▸ Exercise
Please say how many lines in the entries below hold the string "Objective", with no other words.

··· Available records ···

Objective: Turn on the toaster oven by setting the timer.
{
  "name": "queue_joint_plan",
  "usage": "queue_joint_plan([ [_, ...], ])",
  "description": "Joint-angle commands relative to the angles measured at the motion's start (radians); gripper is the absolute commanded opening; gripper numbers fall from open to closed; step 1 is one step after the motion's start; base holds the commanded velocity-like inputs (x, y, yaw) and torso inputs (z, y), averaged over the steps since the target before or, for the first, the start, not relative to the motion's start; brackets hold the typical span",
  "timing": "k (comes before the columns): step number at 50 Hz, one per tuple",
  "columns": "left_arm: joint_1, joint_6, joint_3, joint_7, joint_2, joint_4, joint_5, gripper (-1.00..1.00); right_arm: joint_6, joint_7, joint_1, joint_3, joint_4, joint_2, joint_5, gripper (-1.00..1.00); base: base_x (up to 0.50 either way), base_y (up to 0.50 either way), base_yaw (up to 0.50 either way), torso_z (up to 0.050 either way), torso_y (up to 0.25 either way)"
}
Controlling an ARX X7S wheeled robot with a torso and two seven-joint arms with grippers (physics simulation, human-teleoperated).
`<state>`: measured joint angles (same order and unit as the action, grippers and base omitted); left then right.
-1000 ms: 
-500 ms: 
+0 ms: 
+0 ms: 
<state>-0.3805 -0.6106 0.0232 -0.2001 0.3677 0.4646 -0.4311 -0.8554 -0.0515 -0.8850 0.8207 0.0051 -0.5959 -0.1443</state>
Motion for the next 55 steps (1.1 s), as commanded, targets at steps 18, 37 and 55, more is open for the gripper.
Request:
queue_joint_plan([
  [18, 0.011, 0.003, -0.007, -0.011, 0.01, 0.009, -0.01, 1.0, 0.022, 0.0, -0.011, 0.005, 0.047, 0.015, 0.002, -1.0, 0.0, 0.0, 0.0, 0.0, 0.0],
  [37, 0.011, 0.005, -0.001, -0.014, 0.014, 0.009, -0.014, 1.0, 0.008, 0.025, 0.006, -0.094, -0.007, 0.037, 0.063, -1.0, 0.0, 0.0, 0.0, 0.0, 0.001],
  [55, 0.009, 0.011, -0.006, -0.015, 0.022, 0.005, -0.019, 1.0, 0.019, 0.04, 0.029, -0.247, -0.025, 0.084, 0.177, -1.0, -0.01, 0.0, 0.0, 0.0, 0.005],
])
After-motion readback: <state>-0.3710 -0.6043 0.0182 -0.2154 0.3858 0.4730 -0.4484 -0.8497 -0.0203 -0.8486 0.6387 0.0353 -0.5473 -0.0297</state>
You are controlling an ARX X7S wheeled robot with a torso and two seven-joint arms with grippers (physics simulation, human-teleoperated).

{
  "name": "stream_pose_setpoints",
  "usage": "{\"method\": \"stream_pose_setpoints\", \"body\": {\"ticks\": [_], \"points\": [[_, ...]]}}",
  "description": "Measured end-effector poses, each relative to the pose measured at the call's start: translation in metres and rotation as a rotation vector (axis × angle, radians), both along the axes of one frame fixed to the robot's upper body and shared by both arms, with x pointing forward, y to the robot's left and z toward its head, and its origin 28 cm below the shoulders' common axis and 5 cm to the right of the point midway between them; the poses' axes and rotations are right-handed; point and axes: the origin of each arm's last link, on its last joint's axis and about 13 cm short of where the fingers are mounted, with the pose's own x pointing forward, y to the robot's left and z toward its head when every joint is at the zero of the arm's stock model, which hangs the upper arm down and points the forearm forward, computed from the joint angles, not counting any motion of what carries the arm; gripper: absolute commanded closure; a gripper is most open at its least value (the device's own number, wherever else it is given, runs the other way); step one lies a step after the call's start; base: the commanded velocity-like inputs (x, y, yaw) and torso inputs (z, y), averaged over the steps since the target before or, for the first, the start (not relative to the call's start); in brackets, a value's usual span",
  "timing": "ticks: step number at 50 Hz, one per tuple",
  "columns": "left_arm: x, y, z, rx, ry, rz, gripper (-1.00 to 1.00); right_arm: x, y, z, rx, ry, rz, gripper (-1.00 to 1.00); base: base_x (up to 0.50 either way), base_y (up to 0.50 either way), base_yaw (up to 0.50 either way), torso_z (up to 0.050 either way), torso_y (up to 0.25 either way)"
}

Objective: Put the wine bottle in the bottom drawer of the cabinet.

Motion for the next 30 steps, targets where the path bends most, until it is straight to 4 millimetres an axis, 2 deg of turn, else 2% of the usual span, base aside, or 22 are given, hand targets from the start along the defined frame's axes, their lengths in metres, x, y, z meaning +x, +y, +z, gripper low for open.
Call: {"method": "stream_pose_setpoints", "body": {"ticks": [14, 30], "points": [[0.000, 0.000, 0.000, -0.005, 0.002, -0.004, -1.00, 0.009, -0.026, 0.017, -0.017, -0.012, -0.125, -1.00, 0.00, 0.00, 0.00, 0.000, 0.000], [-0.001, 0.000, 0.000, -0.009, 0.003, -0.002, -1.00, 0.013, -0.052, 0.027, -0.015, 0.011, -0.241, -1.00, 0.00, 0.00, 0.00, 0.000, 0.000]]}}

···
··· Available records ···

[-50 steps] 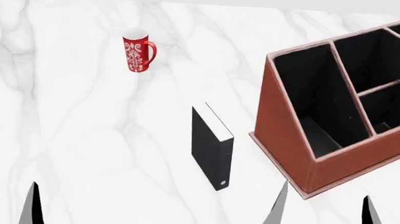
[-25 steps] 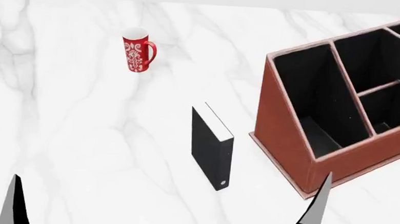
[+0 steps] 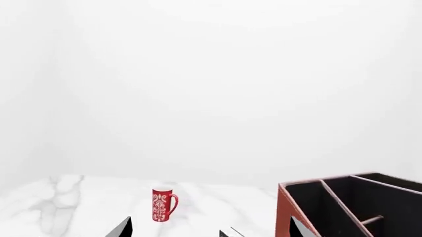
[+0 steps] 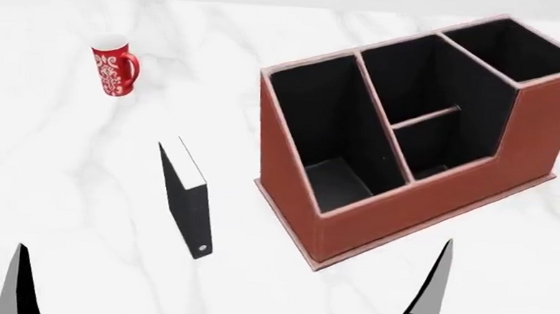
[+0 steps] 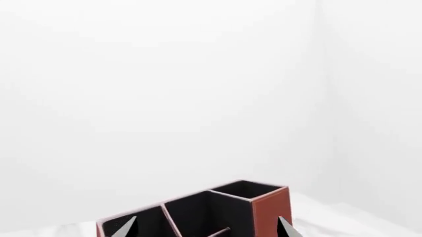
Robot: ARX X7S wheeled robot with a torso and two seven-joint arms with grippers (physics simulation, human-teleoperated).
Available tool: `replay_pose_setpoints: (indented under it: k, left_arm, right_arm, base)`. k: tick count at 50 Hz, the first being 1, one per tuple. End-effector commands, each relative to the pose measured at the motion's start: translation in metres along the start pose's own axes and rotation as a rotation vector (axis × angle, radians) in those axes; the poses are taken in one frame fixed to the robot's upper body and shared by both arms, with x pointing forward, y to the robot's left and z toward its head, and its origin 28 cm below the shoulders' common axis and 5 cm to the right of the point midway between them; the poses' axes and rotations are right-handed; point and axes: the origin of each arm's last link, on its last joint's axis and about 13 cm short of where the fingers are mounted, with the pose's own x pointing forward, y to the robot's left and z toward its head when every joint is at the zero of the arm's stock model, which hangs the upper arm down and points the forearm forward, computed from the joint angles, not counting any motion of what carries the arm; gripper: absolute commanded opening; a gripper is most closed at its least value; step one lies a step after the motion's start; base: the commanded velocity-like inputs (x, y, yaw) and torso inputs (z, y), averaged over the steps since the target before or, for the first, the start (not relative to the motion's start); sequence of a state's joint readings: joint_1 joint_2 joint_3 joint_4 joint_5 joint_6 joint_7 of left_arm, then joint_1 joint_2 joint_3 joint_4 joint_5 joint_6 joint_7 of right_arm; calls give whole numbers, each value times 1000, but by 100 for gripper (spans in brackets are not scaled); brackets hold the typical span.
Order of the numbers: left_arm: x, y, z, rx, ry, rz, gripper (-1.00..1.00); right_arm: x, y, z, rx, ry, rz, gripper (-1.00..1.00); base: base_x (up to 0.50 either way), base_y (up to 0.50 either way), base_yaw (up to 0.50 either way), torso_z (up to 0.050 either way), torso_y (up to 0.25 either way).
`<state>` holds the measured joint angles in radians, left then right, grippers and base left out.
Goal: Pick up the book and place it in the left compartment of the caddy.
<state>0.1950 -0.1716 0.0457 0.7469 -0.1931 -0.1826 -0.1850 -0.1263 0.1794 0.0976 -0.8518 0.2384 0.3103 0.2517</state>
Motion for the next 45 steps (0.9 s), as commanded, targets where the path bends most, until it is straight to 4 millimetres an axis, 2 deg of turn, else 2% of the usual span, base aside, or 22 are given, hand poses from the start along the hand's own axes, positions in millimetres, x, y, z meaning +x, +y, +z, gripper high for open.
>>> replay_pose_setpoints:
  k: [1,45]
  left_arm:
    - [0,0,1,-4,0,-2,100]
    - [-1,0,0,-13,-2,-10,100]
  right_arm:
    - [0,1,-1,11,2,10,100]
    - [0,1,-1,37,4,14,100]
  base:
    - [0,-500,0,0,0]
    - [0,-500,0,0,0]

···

▸ Solution to the problem
2